While traversing the dictionary with any of these methods, all calls to the dictionary have to use the _unsafe versions of the function calls, otherwise deadlocks may arise.

IMPORTANT
The dictionary itself does not check to ensure that a user is actually using the right lock mode (read or write) while traversing the dictionary for each of the unsafe calls.

walkthrough (callback)

There are 4 calls:

  • dictionary_walkthrough_read() and dictionary_sorted_walkthrough_read() that acquire a shared read lock, and they call a callback function for every item of the dictionary. The callback function may use the unsafe versions of the dictionary_get() calls to lookup other items in the dictionary, but it should not attempt to add or remove items to/from the dictionary.
  • dictionary_walkthrough_write() and dictionary_sorted_walkthrough_write() that acquire an exclusive write lock, and they call a callback function for every item of the dictionary.
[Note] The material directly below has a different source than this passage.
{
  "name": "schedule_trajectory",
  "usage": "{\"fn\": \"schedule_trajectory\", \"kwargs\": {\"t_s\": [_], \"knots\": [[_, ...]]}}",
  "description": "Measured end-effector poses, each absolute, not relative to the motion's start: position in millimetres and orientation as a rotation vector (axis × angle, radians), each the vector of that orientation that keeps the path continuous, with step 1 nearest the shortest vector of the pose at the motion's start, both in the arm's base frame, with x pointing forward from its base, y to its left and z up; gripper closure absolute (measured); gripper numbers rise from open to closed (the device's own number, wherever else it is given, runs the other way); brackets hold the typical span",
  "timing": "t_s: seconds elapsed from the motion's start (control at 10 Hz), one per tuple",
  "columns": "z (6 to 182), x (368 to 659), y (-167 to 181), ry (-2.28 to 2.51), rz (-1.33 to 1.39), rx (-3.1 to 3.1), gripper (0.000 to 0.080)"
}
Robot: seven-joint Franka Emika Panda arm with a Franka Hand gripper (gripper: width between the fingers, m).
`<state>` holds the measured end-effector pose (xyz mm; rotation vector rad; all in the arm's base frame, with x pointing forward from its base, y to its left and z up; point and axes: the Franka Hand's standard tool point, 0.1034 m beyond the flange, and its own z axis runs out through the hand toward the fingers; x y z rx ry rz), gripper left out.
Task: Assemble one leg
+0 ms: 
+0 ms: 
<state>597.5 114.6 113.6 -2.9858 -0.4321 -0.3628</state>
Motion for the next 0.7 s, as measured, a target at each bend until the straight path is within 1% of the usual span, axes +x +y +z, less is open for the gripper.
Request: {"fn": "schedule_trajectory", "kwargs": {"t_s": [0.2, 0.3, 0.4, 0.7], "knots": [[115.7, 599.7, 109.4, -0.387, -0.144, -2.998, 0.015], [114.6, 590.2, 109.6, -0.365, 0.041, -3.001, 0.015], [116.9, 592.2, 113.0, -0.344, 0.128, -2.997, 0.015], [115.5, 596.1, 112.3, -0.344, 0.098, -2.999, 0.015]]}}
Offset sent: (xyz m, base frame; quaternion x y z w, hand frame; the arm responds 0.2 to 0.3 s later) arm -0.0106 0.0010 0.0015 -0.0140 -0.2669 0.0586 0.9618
This is to be used when items need to be added to or removed from the dictionary. The write versions can be used to delete any or all the items from the dictionary, including the currently working one. For the sorted version, all items in the dictionary maintain a reference counter, so all deletions are deferred until the sorted walkthrough finishes.**

The non sorted versions traverse the items in the same order they have been added to the dictionary (or the reverse order if the flag DICT_OPTION_ADD_IN_FRONT is set during dictionary creation). The sorted versions sort alphabetically the items based on their name, and then they traverse them in the sorted order.

The callback function returns an int. If this value is negative, traversal of the dictionary is stopped immediately and the negative value is returned to the caller. If the returned value of all callback calls is zero or positive, the walkthrough functions return the sum of the return values of all callbacks. So, if you are just interested to know how many items fall into some condition, write a callback function that returns 1 when the item satisfies that condition and 0 when it does not and the walkthrough function will return how many tested positive.

foreach (for-next loop)

The following is a snippet of such a loop:

MY_ITEM *item;
dfe_start_read(dict, item) {
   printf("hey, I got an item named '%s' with value ptr %08X", item_name, item);
}
dfe_done(item);

The item parameter gives the name of the pointer to be used while iterating the items. Any name is accepted.

The item_name is a variable that is automatically created, by concatenating whatever is given as item and _name. So, if you call dfe_start_read(dict, myvar), the name will be myvar_name.

Both dfe_start_read(dict, item) and dfe_done(item) are together inside a do { ... } while(0) loop, so that the following will work:

MY_ITEM *item;

if(x = 1)
    // do {
    dfe_start_read(dict, item)
        printf("hey, I got an item named '%s' with value ptr %08X", item_name, item);
    dfe_done(item);
    // } while(0);
else
    something else;

In the above, the if(x == 1) condition will work as expected. It will do the foreach loop when x is 1, otherwise it will run something else.

There are 2 versions of dfe_start:

  • dfe_start_read() that acquires a shared read lock to the dictionary.
  • dfe_start_write() that acquires an exclusive write lock to the dictionary.

While in the loop, depending on the read or write versions of dfe_start, the caller may lookup or manipulate the dictionary using the unsafe functions. The rules are the same with the unsorted walkthrough callback functions.

PS: DFE is Dictionary For Each.

special multi-threaded lockless case

Since the dictionary uses a hash table and a double linked list, if the contract between 2 threads is for one to use the hash table functions only (set, get - but no del) and the other to use the traversal ones only, the dictionary allows concurrent use without locks.

This is currently used in statsd:

  • the data collection thread uses only get and set. It never uses del. New items are added at the front of the linked list (DICT_OPTION_ADD_IN_FRONT).
  • the flushing thread is only traversing the dictionary up to the point it last traversed it (it uses a flag for that to know where it stopped last time). It never uses get, set or del.